Le danger extrême pour l'humanité était moins important que les besoins militaires de l'impérialisme. Le président américain Harry Truman approuva la mise au point de la bombe à hydrogène en janvier 1950. La première bombe thermonucléaire fut testée le 1er novembre 1952. Elle était plus de 450 fois plus puissante que la bombe de Nagasaki, avec une force explosive de 15 mégatonnes de TNT.
Le monopole thermonucléaire des États-Unis dura moins d'un an, l'Union soviétique testant sa première bombe à hydrogène en août de l'année suivante. Et bien que 15 mégatonnes représentaient déjà une force inimaginable, le gouvernement soviétique a testé en 1961 une bombe d'une puissance de 50 mégatonnes. Dans la zone d'essai, des bâtiments en briques situés à 55 km du point zéro ont été détruits.

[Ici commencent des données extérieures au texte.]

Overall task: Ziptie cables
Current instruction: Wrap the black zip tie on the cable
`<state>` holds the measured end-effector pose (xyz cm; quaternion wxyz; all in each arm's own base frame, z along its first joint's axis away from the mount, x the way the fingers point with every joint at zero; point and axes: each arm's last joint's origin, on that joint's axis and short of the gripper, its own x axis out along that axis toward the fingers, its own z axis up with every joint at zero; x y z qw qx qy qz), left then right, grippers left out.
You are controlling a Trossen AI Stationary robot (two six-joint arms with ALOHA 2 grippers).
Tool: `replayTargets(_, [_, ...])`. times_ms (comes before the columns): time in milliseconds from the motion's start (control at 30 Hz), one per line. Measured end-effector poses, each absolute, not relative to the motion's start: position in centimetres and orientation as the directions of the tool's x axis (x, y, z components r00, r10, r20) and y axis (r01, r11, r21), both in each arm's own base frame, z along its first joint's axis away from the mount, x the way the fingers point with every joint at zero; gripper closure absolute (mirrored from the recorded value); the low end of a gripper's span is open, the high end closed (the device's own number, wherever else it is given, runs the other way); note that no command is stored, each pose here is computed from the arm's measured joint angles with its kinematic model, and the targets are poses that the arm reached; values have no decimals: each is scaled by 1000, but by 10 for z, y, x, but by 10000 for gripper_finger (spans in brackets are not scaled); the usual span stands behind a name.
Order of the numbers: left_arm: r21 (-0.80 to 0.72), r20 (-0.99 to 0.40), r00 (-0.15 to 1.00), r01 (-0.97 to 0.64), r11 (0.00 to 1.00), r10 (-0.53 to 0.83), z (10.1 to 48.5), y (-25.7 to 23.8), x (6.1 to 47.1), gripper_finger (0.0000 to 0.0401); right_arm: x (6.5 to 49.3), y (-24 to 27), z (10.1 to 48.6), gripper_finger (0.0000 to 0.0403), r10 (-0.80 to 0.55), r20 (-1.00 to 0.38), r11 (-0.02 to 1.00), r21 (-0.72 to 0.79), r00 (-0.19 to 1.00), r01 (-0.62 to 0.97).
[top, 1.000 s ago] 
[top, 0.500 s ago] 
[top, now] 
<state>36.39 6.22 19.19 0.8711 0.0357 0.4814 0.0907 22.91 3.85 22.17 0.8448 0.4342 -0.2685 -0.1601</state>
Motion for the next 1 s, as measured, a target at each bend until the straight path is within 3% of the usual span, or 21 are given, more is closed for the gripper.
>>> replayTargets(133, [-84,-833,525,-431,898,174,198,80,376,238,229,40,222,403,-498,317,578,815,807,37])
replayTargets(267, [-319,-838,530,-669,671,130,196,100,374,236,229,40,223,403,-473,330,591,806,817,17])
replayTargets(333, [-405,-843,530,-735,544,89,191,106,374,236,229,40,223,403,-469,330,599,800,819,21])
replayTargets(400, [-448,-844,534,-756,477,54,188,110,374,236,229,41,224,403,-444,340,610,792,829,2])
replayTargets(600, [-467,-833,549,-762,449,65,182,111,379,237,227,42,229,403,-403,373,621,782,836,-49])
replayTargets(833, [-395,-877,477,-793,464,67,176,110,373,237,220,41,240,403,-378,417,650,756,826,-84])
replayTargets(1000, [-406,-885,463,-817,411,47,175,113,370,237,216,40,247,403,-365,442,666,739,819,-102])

La chaleur de l'explosion a provoqué des brûlures au troisième degré à 100 km de distance.
Cet essai était en partie une expérience visant à déterminer s'il existait une limite intrinsèque à la puissance explosive potentielle d'une bombe nucléaire. Il n'y en avait pas ; dans un rapport destiné à la Commission de l'énergie atomique des États-Unis, les physiciens Enrico Fermi et Isidor Isaac Rabi ont conclu que les bombes à hydrogène avaient un « pouvoir destructeur illimité ».
À l'époque, la bombe thermonucléaire de 50 mégatonnes était trop lourde pour être transportée par un missile ou un avion existant.

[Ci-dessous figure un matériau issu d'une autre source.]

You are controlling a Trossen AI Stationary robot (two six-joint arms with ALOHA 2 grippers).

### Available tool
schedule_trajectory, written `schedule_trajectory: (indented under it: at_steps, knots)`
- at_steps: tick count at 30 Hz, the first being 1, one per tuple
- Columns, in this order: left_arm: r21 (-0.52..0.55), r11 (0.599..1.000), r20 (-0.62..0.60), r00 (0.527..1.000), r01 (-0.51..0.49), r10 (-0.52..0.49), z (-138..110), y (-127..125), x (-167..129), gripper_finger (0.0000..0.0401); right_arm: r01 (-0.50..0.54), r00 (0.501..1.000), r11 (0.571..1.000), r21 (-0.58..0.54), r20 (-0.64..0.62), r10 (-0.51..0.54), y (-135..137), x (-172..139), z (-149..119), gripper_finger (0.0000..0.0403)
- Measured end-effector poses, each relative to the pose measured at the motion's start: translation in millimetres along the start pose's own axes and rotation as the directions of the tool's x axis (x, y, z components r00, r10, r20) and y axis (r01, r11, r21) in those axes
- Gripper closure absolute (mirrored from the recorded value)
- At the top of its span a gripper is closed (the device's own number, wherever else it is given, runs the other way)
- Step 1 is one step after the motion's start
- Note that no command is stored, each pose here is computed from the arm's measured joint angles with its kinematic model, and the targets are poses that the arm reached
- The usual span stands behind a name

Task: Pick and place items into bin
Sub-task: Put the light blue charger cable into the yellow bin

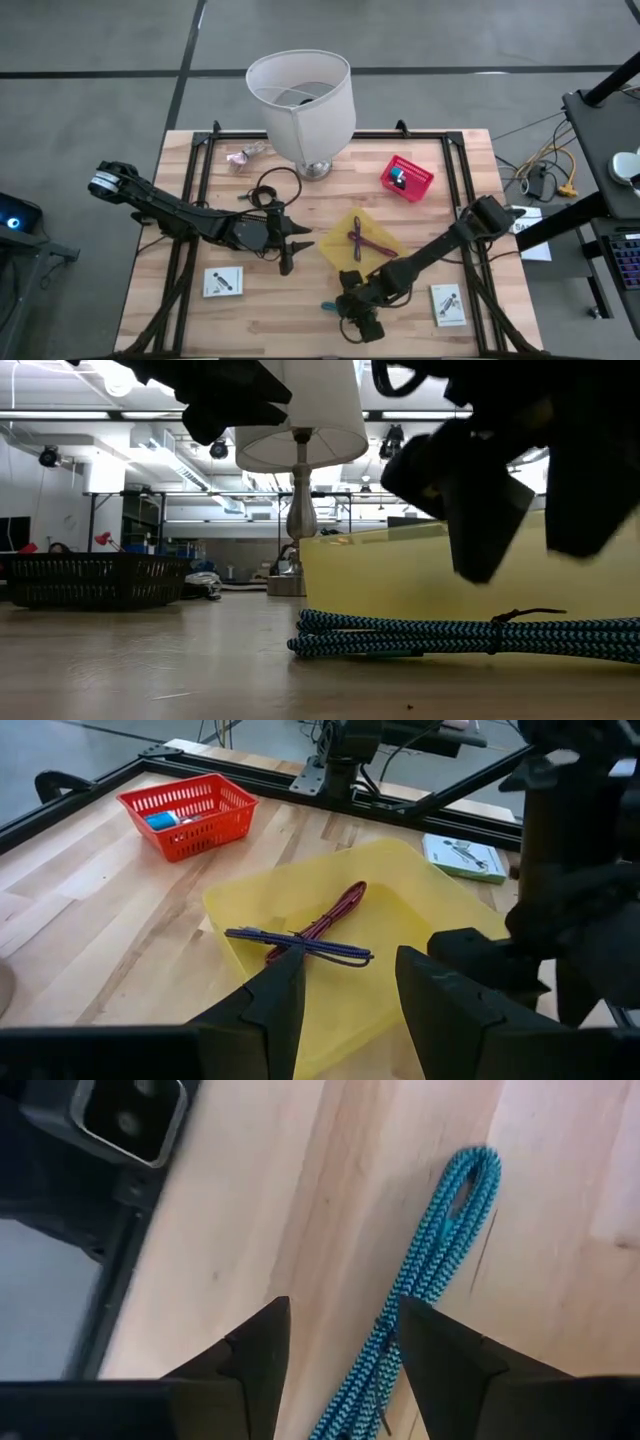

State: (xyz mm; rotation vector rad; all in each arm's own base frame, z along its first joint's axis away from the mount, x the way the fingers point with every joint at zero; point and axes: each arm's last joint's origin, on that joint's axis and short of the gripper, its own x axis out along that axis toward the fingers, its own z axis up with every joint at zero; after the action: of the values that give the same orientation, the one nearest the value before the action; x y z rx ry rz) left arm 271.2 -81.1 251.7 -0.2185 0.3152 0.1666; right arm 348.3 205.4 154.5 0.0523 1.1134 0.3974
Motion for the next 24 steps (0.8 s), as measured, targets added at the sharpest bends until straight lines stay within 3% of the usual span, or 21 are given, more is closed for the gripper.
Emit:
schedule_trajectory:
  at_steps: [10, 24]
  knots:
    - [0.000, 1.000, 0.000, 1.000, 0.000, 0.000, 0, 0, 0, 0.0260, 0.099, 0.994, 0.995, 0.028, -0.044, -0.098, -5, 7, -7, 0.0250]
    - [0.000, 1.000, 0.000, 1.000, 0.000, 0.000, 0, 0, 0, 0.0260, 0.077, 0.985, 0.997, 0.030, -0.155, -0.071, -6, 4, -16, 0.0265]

Mais les « progrès » technologiques ont depuis permis de créer des bombes à hydrogène suffisamment légères pour qu'un seul missile puisse en transporter dix ou plus.
Et pourtant, aujourd'hui, les neuf États dotés d'armes nucléaires – États-Unis, Russie, France, Royaume-Uni, Chine, Inde, Pakistan, Israël et Corée du Nord – tentent de « moderniser » leurs arsenaux, selon l'Institut international de recherche sur la paix de Stockholm, « en améliorant les armes existantes et en ajoutant de nouvelles versions ».
Le SIPRI estime l'arsenal nucléaire mondial à 12 241 ogives. « On estime que 3 912 de ces ogives ont été déployées sur des missiles et des avions... Environ 2 100 des ogives déployées étaient maintenues en état d'alerte opérationnelle élevée sur des missiles balistiques. Presque toutes ces ogives appartenaient à la Russie ou aux États-Unis, mais la Chine pourrait désormais conserver certaines ogives sur des missiles en temps de paix. »
En 2010, les États-Unis et la Russie ont conclu un traité (New Start) visant à limiter leurs stocks nucléaires et le nombre d'ogives déployées sur des missiles stratégiques. Mais ce traité expire en février prochain et aucune des deux parties n'a manifesté de réel intérêt pour son renouvellement, de sorte que le nombre d'ogives pouvant être tirées en quelques minutes, voire en quelques secondes, devrait augmenter.
Bien que la plupart des arsenaux nucléaires soient qualifiés de « moyens de dissuasion » par ceux qui les détiennent, aucun gouvernement ne conserve de bombes nucléaires à des fins pacifiques ; elles sont destinées à être utilisées lorsque les conditions militaires et politiques le rendent souhaitable. Si les États-Unis et la Russie possèdent les plus grands stocks, qui peut imaginer que des considérations morales ou humanitaires auraient plus d'influence sur Benjamin Netanyahou que sur Donald Trump ou Vladimir Poutine ? Au moins un ministre du gouvernement israélien a publiquement préconisé l'utilisation d'une bombe atomique contre Gaza, sur laquelle Israël a déjà infligé des destructions comparables à celles causées à Hiroshima et Nagasaki.
En bref, le danger que les gouvernements capitalistes laissent libre cours aux armes nucléaires n'a pas diminué de manière significative depuis 1945 ; à bien des égards, il est même plus grand.